------ RECORDED DATA

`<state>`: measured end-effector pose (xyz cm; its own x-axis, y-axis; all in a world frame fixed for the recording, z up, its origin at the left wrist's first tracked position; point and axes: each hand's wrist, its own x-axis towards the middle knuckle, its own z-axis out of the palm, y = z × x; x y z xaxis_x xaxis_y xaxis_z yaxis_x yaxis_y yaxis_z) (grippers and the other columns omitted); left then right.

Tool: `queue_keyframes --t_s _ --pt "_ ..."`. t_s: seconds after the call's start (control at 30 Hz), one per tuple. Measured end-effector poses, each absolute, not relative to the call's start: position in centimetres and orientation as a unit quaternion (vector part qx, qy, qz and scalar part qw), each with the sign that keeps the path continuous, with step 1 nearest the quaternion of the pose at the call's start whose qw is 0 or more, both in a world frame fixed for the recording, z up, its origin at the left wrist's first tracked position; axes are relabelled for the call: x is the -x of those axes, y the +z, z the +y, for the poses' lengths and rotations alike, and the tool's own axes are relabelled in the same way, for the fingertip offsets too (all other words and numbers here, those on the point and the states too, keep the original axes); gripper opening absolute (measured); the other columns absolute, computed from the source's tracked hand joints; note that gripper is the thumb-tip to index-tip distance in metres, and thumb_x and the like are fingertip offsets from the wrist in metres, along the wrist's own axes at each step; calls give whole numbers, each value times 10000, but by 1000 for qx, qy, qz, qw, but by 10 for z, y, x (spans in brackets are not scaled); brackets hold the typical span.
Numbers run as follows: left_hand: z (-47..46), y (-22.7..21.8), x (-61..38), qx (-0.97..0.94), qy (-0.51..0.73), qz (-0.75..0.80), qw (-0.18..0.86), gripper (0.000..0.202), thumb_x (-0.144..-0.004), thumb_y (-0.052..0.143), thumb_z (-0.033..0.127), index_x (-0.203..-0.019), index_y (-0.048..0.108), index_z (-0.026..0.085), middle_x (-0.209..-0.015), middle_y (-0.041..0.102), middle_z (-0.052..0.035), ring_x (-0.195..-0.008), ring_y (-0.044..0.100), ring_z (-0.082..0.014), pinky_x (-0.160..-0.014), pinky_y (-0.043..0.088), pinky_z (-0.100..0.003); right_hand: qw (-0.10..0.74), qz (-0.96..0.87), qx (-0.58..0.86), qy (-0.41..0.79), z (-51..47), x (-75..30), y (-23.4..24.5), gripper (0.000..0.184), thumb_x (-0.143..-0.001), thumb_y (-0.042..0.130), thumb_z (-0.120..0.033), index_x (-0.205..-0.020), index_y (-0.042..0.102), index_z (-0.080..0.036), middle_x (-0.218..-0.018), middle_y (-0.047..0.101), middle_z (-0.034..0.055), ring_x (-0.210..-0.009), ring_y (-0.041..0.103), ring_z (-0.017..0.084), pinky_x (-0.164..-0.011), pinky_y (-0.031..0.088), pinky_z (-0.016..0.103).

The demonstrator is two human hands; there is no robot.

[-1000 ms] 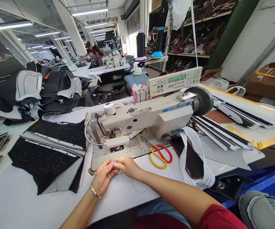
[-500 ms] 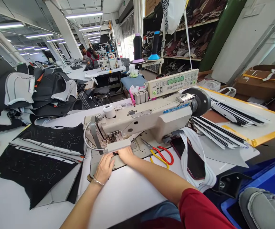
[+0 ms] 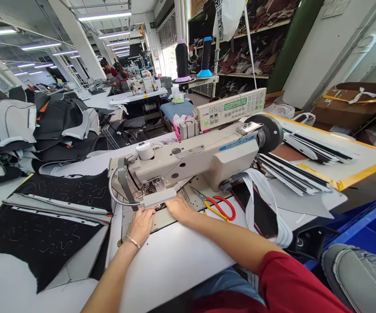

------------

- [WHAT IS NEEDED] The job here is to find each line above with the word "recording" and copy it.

- [RESULT OF THIS EXERCISE]
`<state>`: measured end-effector pose (xyz cm; its own x-axis, y-axis; all in a world frame fixed for the recording, z up, its origin at the left wrist's first tracked position; point and axes: each hand's wrist, its own x-axis towards the middle knuckle, its own z-axis out of the palm, y = z × x; x y z xaxis_x xaxis_y xaxis_z yaxis_x yaxis_y yaxis_z) (grippers and the other columns omitted); left then right.
Tool: `queue_keyframes --t_s _ --pt "_ ..."`. t_s: seconds after the call's start (control at 30 Hz), one per tuple. Measured end-effector poses, each absolute, not relative to the call's start: position in centimetres and orientation as a unit quaternion (vector part qx, qy, qz and scalar part qw), each with the sign that keeps the path continuous, with step 1 nearest the quaternion of the pose at the call's start whose qw is 0 or more, both in a world frame fixed for the recording, z up, its origin at the left wrist's first tracked position; axes are relabelled for the call: x is the -x of those axes, y the +z, z the +y, for the poses' lengths and rotations alike, and the tool's own axes are relabelled in the same way, for the fingertip offsets too (all other words and numbers here, those on the point and the states too, keep the original axes); gripper opening absolute (measured); the other columns absolute, computed from the source's tracked hand joints; note that gripper is the thumb-tip to index-tip distance in metres, and thumb_x and the like are fingertip offsets from the wrist in metres, along the wrist's own axes at each step; calls give whole numbers, each value times 10000, but by 1000 for qx, qy, qz, qw, but by 10 for z, y, x (spans in brackets are not scaled); brackets hold the typical span.

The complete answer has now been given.